If a record holds a picture, leave the picture out and copy everything else exactly.

Start of PROVIDED INFORMATION

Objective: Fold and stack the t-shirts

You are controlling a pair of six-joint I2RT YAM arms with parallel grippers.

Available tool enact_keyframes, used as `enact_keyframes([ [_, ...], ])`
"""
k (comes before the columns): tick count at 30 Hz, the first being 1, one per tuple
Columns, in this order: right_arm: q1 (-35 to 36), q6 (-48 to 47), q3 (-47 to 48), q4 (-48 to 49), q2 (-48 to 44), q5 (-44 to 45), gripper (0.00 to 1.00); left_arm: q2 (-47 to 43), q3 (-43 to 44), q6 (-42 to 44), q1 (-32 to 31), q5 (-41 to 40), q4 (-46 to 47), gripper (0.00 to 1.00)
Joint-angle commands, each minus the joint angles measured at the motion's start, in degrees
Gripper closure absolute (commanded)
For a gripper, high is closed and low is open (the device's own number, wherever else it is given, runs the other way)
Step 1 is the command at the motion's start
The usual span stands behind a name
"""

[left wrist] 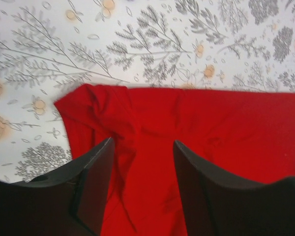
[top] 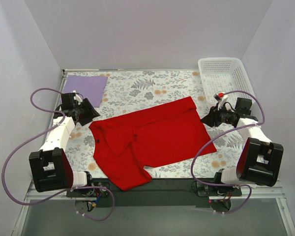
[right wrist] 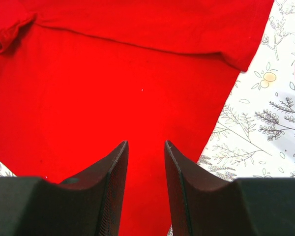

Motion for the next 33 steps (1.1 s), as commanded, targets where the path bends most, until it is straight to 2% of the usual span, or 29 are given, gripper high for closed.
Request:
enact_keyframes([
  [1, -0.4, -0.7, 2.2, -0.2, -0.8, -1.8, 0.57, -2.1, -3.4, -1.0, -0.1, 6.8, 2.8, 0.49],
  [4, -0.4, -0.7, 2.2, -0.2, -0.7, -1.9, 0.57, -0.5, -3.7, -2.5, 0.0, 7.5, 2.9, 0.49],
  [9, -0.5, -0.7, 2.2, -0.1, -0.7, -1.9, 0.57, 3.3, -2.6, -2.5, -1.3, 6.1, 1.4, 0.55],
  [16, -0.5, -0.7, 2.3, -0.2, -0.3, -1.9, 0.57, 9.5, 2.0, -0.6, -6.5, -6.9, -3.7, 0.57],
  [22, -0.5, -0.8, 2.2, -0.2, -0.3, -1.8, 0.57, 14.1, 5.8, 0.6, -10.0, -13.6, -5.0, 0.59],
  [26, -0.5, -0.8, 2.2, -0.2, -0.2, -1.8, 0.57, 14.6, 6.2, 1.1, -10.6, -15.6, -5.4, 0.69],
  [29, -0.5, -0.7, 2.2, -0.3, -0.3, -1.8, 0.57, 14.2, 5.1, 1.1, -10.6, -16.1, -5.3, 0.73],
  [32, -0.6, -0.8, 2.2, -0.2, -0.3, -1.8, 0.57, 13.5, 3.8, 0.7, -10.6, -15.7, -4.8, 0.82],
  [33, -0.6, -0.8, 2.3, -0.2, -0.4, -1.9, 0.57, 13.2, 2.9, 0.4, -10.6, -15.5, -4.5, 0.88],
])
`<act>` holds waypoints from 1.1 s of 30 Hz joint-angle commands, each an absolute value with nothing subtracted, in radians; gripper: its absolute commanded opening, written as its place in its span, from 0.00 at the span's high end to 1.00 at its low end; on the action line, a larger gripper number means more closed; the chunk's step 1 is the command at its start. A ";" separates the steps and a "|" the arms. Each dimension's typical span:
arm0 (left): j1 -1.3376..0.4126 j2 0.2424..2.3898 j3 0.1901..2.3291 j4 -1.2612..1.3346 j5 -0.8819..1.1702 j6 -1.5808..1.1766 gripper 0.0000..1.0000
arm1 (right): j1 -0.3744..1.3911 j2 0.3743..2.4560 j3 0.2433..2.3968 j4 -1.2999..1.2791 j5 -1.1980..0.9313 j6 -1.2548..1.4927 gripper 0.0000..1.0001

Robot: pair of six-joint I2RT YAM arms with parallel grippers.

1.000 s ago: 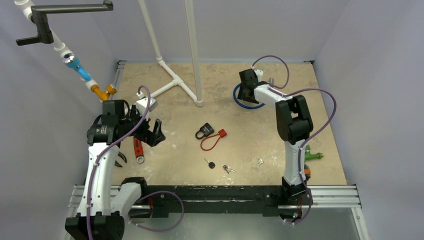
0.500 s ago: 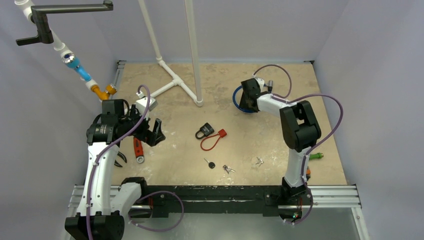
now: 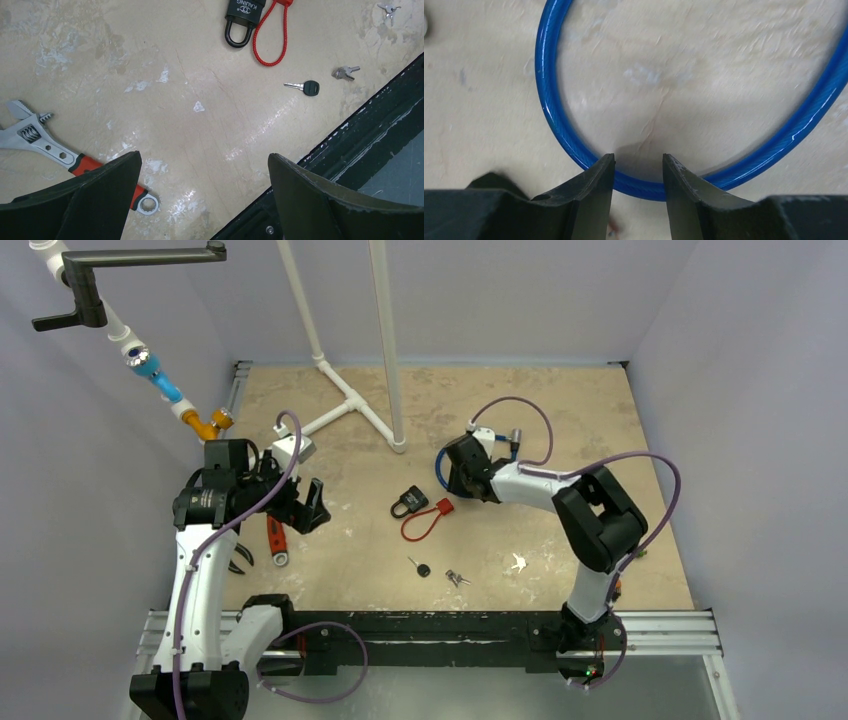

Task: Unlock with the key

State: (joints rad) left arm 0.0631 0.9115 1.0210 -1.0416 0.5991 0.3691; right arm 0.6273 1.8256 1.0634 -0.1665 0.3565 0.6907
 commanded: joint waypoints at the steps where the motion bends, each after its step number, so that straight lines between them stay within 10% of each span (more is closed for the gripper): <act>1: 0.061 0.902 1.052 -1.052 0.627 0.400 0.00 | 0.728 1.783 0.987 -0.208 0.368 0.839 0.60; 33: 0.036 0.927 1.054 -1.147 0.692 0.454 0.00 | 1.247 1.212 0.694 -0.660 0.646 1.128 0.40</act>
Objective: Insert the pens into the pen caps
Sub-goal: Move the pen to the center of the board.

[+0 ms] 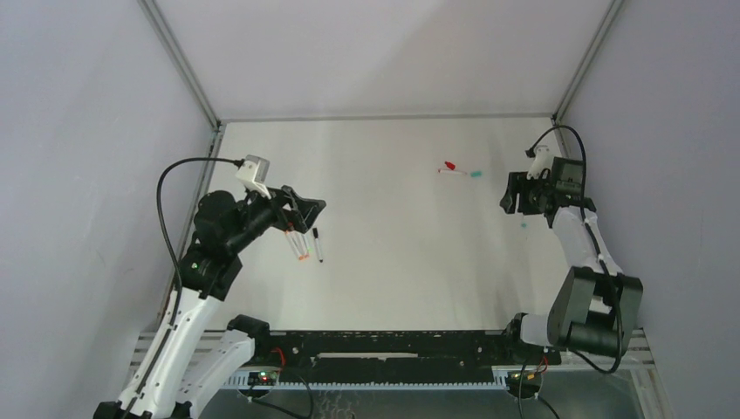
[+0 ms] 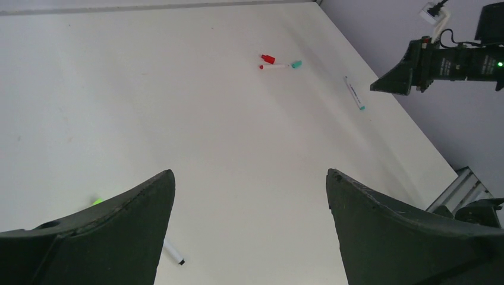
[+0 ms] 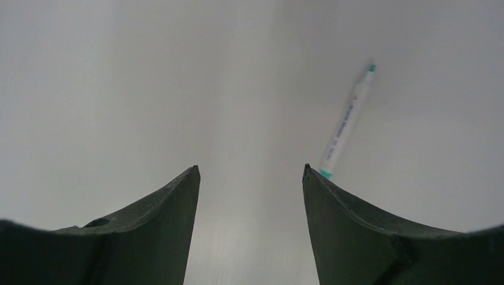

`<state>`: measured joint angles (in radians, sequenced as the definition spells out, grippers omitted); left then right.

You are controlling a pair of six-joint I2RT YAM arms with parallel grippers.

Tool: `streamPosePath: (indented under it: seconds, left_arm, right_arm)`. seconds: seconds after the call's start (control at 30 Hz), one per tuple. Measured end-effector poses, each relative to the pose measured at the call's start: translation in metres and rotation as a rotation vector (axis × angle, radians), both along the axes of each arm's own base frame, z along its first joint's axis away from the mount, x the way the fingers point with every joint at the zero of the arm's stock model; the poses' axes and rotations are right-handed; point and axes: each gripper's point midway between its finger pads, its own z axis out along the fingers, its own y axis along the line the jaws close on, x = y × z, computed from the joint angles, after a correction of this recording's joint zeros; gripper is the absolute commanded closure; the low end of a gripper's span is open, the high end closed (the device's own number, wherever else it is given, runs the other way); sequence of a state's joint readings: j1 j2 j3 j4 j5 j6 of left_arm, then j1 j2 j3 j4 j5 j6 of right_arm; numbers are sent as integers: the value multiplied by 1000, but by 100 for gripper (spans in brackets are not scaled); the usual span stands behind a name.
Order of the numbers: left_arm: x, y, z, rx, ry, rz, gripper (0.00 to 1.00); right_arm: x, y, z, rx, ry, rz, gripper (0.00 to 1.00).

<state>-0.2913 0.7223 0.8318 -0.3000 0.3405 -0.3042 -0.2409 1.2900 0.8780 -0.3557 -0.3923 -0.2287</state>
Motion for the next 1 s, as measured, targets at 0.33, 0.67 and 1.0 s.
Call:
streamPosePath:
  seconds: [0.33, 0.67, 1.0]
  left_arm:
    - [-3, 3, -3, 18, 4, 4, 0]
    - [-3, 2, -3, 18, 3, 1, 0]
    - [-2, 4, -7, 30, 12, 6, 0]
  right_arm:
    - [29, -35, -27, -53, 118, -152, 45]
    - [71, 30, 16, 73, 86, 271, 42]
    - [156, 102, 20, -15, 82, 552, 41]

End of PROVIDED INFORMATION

EXERCISE RESULT
Objective: Fold and stack the t-shirts

You are controlling a pair of six-joint I2RT YAM arms with parallel grippers.

Available tool enact_keyframes, used as `enact_keyframes([ [_, ...], ])`
"""
k (comes before the columns): tick count at 30 Hz, the first being 1, one per tuple
Columns, in this order: right_arm: q1 (-35 to 36), q6 (-48 to 47), q3 (-47 to 48), q4 (-48 to 49), q2 (-48 to 44), q5 (-44 to 45), gripper (0.00 to 1.00); left_arm: q2 (-47 to 43), q3 (-43 to 44), q6 (-42 to 44), q1 (-32 to 31), q5 (-41 to 40), q4 (-46 to 47), gripper (0.00 to 1.00)
Joint-angle commands, each minus the joint angles measured at the motion's start, in degrees
Gripper closure absolute (commanded)
For a gripper, high is closed and low is open (the device's own number, wherever else it is given, runs the other way)
Step 1 is the command at the motion's start
The usual span stands behind a name
"""

[left wrist] 
[top] 
[right wrist] 

Motion for the next 33 steps (1.1 s), as commanded, targets where the path bends most, until it is straight to 2% of the usual span, or 29 are given, gripper high for closed.
Request:
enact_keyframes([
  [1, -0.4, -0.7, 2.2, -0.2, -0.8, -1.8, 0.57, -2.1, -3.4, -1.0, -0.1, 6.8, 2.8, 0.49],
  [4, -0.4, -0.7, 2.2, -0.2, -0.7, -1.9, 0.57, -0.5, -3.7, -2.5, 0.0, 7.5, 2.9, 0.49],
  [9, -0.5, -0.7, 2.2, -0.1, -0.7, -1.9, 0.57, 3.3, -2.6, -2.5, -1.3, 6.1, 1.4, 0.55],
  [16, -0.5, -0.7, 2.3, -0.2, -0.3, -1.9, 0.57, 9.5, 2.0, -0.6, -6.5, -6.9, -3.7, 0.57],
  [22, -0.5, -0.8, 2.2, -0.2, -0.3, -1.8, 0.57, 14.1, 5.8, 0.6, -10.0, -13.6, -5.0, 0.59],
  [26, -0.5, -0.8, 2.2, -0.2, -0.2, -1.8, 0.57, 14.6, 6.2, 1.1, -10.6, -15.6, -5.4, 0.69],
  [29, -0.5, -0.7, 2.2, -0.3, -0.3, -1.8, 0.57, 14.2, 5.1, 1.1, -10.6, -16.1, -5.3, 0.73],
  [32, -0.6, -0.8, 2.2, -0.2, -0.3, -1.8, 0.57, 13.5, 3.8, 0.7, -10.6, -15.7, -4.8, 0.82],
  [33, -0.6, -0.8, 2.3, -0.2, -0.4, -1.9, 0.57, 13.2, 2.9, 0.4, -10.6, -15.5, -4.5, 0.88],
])
`<act>` holds waypoints from 1.1 s of 30 Hz joint-angle commands, each an absolute value with nothing subtracted, in radians; gripper: its absolute commanded opening, written as its place in its span, from 0.00 at the span's high end to 1.00 at its low end; on the action line, a larger gripper number means more closed; the chunk's step 1 is the command at its start. A ";" separates the steps and a "|" the arms. Each dimension's typical span:
arm0 (left): j1 -1.3376..0.4126 j2 0.2424..2.3898 j3 0.1901..2.3291 j4 -1.2612..1.3346 j5 -0.8819..1.1702 j6 -1.5808..1.1766 gripper 0.0000..1.0000
arm1 (right): j1 -0.3744..1.3911 j2 0.3743..2.4560 j3 0.2433..2.3968 j4 -1.2999..1.2791 j5 -1.1980..0.9313 j6 -1.2548..1.4927 gripper 0.0000..1.0001

Robot: pair of six-joint I2RT YAM arms with parallel grippers.

1.000 s ago: 
0.500 s ago: 
now: 

Task: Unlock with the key

State: (joints rad) left arm 0.0631 0.9115 1.0210 -1.0416 0.5991 0.3691; right arm 0.6273 1.8256 1.0634 -0.1665 0.3565 0.6907
 commanded: joint waypoints at the steps where the motion bends, each after its step number, so that straight lines between them stay within 10% of each span (more is closed for the gripper): <act>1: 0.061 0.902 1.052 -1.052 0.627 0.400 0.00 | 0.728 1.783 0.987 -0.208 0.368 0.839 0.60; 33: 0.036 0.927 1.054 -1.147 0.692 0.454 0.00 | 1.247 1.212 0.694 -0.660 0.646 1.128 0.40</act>
Objective: Insert the pens into the pen caps
Sub-goal: Move the pen to the center of the board.

[+0 ms] 
[+0 ms] 
[+0 ms] 

`<state>`: measured joint angles (in radians, sequenced as the definition spells out, grippers omitted); left then right.

You are controlling a pair of six-joint I2RT YAM arms with parallel grippers.

Tool: `streamPosePath: (indented under it: seconds, left_arm, right_arm)`. seconds: seconds after the call's start (control at 30 Hz), one per tuple. Measured end-effector poses, each relative to the pose measured at the call's start: translation in metres and rotation as a rotation vector (axis × angle, radians), both along the axes of each arm's own base frame, z along its first joint's axis away from the mount, x the way the fingers point with every joint at the zero of the arm's stock model; the poses' axes and rotations are right-handed; point and axes: each gripper's point midway between its finger pads, its own z axis out along the fingers, its own y axis along the line the jaws close on, x = y × z, computed from the joint angles, after a correction of this recording's joint zeros; gripper is the absolute commanded closure; the low end of a gripper's span is open, the high end closed (the device's own number, wherever else it is given, runs the other way); sequence of a state's joint readings: j1 j2 j3 j4 j5 j6 of left_arm, then j1 j2 j3 j4 j5 j6 of right_arm; numbers are sent as integers: the value multiplied by 1000, but by 100 for gripper (spans in brackets are not scaled); the usual span stands behind a name.
Order of the numbers: left_arm: x, y, z, rx, ry, rz, gripper (0.00 to 1.00); right_arm: x, y, z, rx, ry, rz, gripper (0.00 to 1.00).

<state>-0.2913 0.7223 0.8318 -0.3000 0.3405 -0.3042 -0.2409 1.2900 0.8780 -0.3557 -0.3923 -0.2287</state>
Motion for the next 1 s, as measured, targets at 0.33, 0.67 and 1.0 s.
Call:
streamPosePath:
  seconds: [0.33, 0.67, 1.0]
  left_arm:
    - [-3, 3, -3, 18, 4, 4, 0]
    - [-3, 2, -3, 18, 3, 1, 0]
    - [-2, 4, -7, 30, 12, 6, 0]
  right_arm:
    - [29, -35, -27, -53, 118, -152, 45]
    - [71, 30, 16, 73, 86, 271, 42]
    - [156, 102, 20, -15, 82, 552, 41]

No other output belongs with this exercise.